Mystery patients uncover flaws surveys don't find
Mystery patients uncover flaws surveys don't find
Patients may be too nice to tell you the truth
Patients may sometimes go easy on you in a satisfaction survey. If they like their doctors, they may discount the annoyance factor of a long wait or curt receptionist.
But those flaws won't pass muster with a participant observer - better known as a mystery patient.
Medical groups use mystery patients when they want to find out more about the patient experience or gauge customer service based on set criteria.
"A patient will usually tell you what you want to hear [on surveys]," says Gale Stoner, president of the MileStone Advisory Group, a health care consulting firm in Murfreesboro, TN.
"They don't want to be confrontational. The natural tendency is to say everything's fine. When we go to a restaurant and it's a below average meal or service, we make the decision never to go back. Then the server walks up and says, `How was everything?' And we say 'fine.' People are reluctant to talk about it. They just make a conscious decision to choose another physician or another clinic," she explains.
Mystery patients can come from a consulting firm, another office of the medical group's health system, or even a college student with a script and a checklist of customer service standards.
They count how many times the phone rings before it's answered. They mark down how long it takes them to schedule an appointment and how long they wait in the lobby. They notice if the plants are dying or the staff fail to call them by name.
What are normal expectations?
"There are some things that patients may perceive as normal that really shouldn't be," says Dan Lazar, OD, chief of eye care at Capital Health Plan in Tallahassee, FL, who used Stoner as a mystery patient, then followed up with customer service training for his staff.

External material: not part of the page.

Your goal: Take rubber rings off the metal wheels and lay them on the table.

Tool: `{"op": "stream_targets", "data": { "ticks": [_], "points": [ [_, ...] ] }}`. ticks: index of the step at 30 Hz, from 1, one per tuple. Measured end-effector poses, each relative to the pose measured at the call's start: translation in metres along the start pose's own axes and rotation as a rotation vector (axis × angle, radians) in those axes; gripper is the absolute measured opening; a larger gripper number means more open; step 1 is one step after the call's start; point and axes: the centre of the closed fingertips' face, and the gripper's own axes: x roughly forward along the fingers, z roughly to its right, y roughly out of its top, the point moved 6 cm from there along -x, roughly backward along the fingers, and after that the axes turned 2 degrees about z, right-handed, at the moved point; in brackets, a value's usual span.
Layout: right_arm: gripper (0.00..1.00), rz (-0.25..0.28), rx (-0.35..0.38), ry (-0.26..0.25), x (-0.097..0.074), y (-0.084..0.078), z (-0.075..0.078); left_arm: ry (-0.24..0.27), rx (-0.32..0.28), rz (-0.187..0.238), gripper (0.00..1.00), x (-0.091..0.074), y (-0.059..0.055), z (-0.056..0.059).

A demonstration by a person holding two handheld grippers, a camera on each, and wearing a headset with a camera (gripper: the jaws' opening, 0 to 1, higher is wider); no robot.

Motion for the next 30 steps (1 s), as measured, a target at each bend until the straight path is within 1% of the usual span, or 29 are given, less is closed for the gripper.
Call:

"I want to know as much as possible, even if it's bad, so we can work on those areas," says Lazar. Some of the issues may be minor but still contribute to an overall image. "One of our receptionists had a bag of Fritos in her jacket pocket," he says. "Would a patient comment on that? No. But it was unprofessional."
Meryl Luallin principal with Sullivan/Luallin health care consulting firm in San Diego, often visits as a mystery patient before she begins customer service training at a medical group. She is looking for aspects of interpersonal relations - body language, tone of voice, and eye contact. "Those are nuances that don't show up on a survey," she says. Yet those elements are important to the sense of rapport that patients build with physicians.
What do doctors and nurses think about mystery patients? They won't like it unless you warn them in advance and stress that the intent is to improve quality patient care, says Eugene Nelson, DSc, director of quality education measurement and research at The Hitchcock Clinic and professor at Dartmouth Medical School in Hanover, NH. "[The term] mystery shopper has a nice feel," he says. "If we called them patient spies, it would have another feel to it."
Nelson used mystery patients to study variation in preventive care services and access to appointments. He stressed the learning value of the exercise and gained physician and staff support.
Alfredo Czerwinski, MD, principal with Lawson & Associates consulting firm in Sacramento, CA, recalls a medical group that didn't prepare physicians for the appearance of mystery patients. The program ended when it provoked angry responses from physicians.
"It's important to let your workers know you're going to do it," he says. "If the intent is that it not be punitive, say so." You also may point out that mystery customers are used in other industries that put a premium on service, such a retail stores and airlines.
Your patient doesn't always have to be incognito to learn about your practice. Physicians and administrators can learn a lot just by walking through the front door and observing the waiting area, rather than coming through a staff entrance, Czerwinski notes.